Recipes with Zerlina Mastin

December 6, 2018





A quick and easy one pot meal packed with important macro and micronutrients. This recipe demonstrates that you don’t need lots of pans on the go to make a tasty meal. Make use of any leftover veg too (e.g. spinach, carrots). If you can’t find smoked tofu in the shops, regular firm tofu works just as well as the pesto gives this dish lots of flavour and colour. The grain blend provides an excellent source of sustained energy, and the tofu is a phenomenal source of protein! A super way of getting in some nutritious green vegetables, boosting your daily intake of vitamins and minerals.   


Serves 2



200g blend of quinoa, brown rice and pearl barley, 150g frozen peas, 8 small broccoli florets, 100g smoked tofu (chopped into cubes), 1 heaped tbsp. red pesto, 1 heaped tbsp. green pesto, salt and black pepper to taste.
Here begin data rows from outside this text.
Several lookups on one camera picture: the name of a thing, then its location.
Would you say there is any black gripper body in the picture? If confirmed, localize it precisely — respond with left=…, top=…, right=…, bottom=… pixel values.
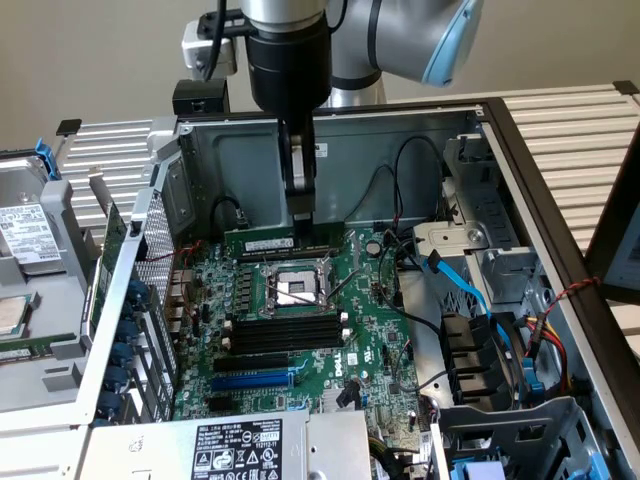
left=247, top=22, right=334, bottom=124

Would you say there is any green RAM stick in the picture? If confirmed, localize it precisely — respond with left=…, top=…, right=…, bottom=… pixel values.
left=223, top=222, right=347, bottom=261
left=0, top=343, right=56, bottom=363

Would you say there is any metal socket cover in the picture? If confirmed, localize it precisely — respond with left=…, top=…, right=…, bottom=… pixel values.
left=321, top=228, right=362, bottom=301

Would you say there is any open grey PC case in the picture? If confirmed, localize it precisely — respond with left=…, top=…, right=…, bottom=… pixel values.
left=0, top=97, right=640, bottom=480

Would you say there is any CPU socket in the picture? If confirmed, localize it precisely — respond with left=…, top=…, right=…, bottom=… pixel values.
left=258, top=258, right=342, bottom=315

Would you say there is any thin metal locking lever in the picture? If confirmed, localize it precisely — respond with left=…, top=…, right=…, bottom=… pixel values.
left=327, top=269, right=361, bottom=304
left=263, top=280, right=321, bottom=307

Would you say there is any black box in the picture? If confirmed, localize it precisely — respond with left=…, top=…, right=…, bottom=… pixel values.
left=172, top=78, right=232, bottom=116

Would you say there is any green Dell motherboard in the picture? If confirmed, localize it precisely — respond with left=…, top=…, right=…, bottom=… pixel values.
left=172, top=227, right=432, bottom=426

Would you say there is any grey metal disk bay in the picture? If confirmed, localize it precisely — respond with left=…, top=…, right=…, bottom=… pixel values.
left=412, top=133, right=546, bottom=312

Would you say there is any long black expansion slot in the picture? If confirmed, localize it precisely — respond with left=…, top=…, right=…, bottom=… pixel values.
left=213, top=351, right=291, bottom=375

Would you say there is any blue expansion slot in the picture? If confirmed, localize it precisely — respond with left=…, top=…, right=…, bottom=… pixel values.
left=209, top=368, right=296, bottom=393

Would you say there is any blue slot retainer knob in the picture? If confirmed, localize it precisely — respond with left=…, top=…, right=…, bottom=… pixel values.
left=110, top=342, right=136, bottom=369
left=118, top=319, right=142, bottom=347
left=104, top=365, right=129, bottom=392
left=96, top=390, right=122, bottom=417
left=126, top=278, right=152, bottom=304

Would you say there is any green graphics card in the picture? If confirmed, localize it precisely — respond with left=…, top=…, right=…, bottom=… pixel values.
left=83, top=172, right=129, bottom=346

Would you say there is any small silver heatsink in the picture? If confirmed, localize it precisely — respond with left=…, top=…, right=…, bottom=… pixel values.
left=321, top=386, right=362, bottom=413

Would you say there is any black plastic fan shroud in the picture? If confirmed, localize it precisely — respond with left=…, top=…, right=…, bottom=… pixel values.
left=438, top=311, right=526, bottom=407

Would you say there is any grey power supply unit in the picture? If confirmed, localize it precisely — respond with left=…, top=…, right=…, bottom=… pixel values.
left=79, top=409, right=374, bottom=480

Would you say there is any blue disk caddy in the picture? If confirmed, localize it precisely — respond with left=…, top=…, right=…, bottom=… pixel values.
left=35, top=138, right=64, bottom=182

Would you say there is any grey drive cage left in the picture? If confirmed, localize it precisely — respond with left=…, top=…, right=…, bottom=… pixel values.
left=0, top=143, right=109, bottom=414

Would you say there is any silver hard disk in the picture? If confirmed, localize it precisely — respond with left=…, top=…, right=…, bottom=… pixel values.
left=0, top=154, right=70, bottom=276

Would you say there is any grey perforated drive cage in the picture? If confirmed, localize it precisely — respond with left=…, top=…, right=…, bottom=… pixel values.
left=430, top=394, right=610, bottom=480

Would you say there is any silver CPU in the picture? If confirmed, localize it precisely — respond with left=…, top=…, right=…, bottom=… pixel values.
left=0, top=293, right=42, bottom=341

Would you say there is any dark framed monitor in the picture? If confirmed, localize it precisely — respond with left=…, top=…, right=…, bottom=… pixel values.
left=583, top=133, right=640, bottom=302

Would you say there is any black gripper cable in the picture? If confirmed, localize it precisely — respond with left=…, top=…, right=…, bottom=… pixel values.
left=324, top=0, right=350, bottom=33

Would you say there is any black camera cable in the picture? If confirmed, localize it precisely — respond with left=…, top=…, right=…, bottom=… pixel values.
left=203, top=0, right=228, bottom=83

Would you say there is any short black wire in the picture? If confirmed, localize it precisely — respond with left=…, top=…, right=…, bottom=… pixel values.
left=211, top=195, right=250, bottom=232

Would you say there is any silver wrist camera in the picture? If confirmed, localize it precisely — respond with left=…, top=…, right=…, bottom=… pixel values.
left=180, top=13, right=251, bottom=79

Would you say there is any looped black wire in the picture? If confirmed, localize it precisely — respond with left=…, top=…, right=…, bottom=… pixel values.
left=348, top=135, right=447, bottom=232

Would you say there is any thin red wire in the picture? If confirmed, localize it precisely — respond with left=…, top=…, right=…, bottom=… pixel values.
left=133, top=239, right=207, bottom=265

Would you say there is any light blue SATA wire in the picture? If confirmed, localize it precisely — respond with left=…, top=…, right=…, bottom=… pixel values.
left=421, top=250, right=526, bottom=362

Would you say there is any coloured power wire bundle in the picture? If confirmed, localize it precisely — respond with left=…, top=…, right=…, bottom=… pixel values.
left=519, top=313, right=577, bottom=397

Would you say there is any red black twisted wire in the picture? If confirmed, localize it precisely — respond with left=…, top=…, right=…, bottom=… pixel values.
left=541, top=275, right=602, bottom=322

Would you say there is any blue wire connector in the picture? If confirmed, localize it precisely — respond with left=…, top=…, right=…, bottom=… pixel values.
left=521, top=356, right=547, bottom=402

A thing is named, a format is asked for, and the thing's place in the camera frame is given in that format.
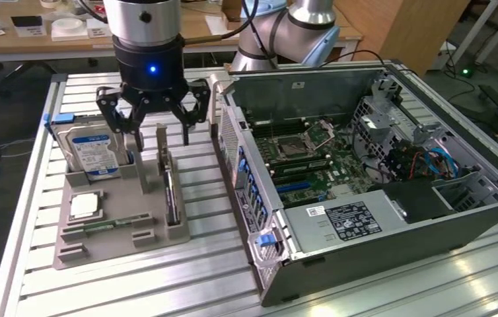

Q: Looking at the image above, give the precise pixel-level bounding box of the black and white box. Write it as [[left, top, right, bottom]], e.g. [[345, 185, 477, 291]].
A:
[[10, 15, 47, 38]]

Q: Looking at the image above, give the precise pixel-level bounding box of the wooden desk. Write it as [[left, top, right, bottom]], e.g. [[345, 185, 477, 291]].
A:
[[0, 0, 364, 63]]

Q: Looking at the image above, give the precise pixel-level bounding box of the red disk wire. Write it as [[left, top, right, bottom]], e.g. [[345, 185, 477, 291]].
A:
[[406, 154, 430, 181]]

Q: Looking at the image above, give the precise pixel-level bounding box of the white box with tape roll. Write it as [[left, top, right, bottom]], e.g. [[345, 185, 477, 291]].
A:
[[49, 17, 89, 42]]

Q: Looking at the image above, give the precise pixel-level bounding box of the green RAM stick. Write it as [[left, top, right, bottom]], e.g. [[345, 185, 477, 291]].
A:
[[63, 216, 134, 232]]

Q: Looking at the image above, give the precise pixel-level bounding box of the silver metal disk bay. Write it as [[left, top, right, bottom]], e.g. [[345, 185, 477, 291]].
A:
[[352, 94, 448, 156]]

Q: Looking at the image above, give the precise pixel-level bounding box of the grey plastic parts rack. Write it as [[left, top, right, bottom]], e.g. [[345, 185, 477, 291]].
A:
[[51, 123, 192, 271]]

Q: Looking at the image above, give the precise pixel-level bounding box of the thin black cable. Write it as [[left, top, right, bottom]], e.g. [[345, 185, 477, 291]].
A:
[[330, 49, 421, 77]]

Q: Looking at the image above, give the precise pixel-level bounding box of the blue disk wire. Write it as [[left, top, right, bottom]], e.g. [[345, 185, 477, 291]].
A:
[[425, 146, 460, 180]]

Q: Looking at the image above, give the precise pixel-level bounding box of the white desk frame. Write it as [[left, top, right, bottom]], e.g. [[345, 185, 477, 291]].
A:
[[444, 0, 498, 90]]

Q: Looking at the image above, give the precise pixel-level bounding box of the grey power supply unit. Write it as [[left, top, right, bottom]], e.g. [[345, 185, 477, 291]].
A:
[[276, 191, 408, 262]]

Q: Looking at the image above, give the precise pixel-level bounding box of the white paper sheet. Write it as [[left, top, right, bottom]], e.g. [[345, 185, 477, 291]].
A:
[[205, 15, 249, 36]]

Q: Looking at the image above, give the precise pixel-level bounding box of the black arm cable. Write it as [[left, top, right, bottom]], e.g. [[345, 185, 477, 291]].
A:
[[240, 0, 285, 71]]

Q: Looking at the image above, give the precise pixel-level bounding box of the silver CPU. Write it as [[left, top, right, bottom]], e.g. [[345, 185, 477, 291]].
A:
[[67, 192, 106, 221]]

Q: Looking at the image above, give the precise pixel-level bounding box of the wooden cabinet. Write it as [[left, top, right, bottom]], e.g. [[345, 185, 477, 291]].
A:
[[330, 0, 473, 76]]

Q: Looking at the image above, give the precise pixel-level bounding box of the black cable with brass ferrule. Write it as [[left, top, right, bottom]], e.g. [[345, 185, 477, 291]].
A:
[[182, 0, 261, 46]]

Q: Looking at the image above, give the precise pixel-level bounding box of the blue case latch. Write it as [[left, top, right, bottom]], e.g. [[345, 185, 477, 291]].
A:
[[254, 232, 276, 248]]

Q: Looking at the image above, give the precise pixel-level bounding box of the metal socket cover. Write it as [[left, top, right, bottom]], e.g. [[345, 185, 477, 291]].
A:
[[302, 119, 342, 141]]

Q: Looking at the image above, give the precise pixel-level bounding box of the hard disk with blue label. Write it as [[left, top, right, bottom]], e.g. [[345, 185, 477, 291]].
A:
[[50, 122, 122, 182]]

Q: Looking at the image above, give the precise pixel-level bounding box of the graphics card with silver bracket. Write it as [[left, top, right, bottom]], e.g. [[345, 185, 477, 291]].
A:
[[154, 122, 184, 229]]

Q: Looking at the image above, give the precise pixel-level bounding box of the green motherboard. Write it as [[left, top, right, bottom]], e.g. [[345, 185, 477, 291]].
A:
[[248, 110, 385, 209]]

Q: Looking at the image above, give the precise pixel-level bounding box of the open dark grey PC case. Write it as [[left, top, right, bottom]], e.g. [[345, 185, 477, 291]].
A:
[[210, 59, 498, 308]]

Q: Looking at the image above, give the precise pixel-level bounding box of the black office chair base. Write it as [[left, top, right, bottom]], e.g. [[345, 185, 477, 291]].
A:
[[0, 56, 99, 97]]

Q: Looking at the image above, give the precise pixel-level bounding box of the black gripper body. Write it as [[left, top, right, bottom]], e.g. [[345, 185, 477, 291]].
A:
[[113, 34, 190, 114]]

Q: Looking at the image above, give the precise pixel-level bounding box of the blue expansion slot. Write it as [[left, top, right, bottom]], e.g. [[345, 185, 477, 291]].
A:
[[276, 182, 312, 194]]

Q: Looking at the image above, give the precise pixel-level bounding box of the CPU socket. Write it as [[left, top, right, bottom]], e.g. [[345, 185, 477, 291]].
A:
[[273, 133, 316, 160]]

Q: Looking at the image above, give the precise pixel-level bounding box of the white printed card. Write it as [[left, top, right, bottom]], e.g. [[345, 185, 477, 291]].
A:
[[85, 17, 113, 39]]
  1. Throw the quinoa, brown rice and pearl barley into a pot of boiling water, and simmer for 20


  2. Add the frozen peas, and broccoli and continue to cook for a further 10-15 minutes (top up with more water if required).

  3. Drain the water, then put the grain mix and veggies back in the pot. Add the tofu, green and red pesto and season with a little salt and black pepper. Keep on a low heat for ½ minute (stirring continuously) then serve!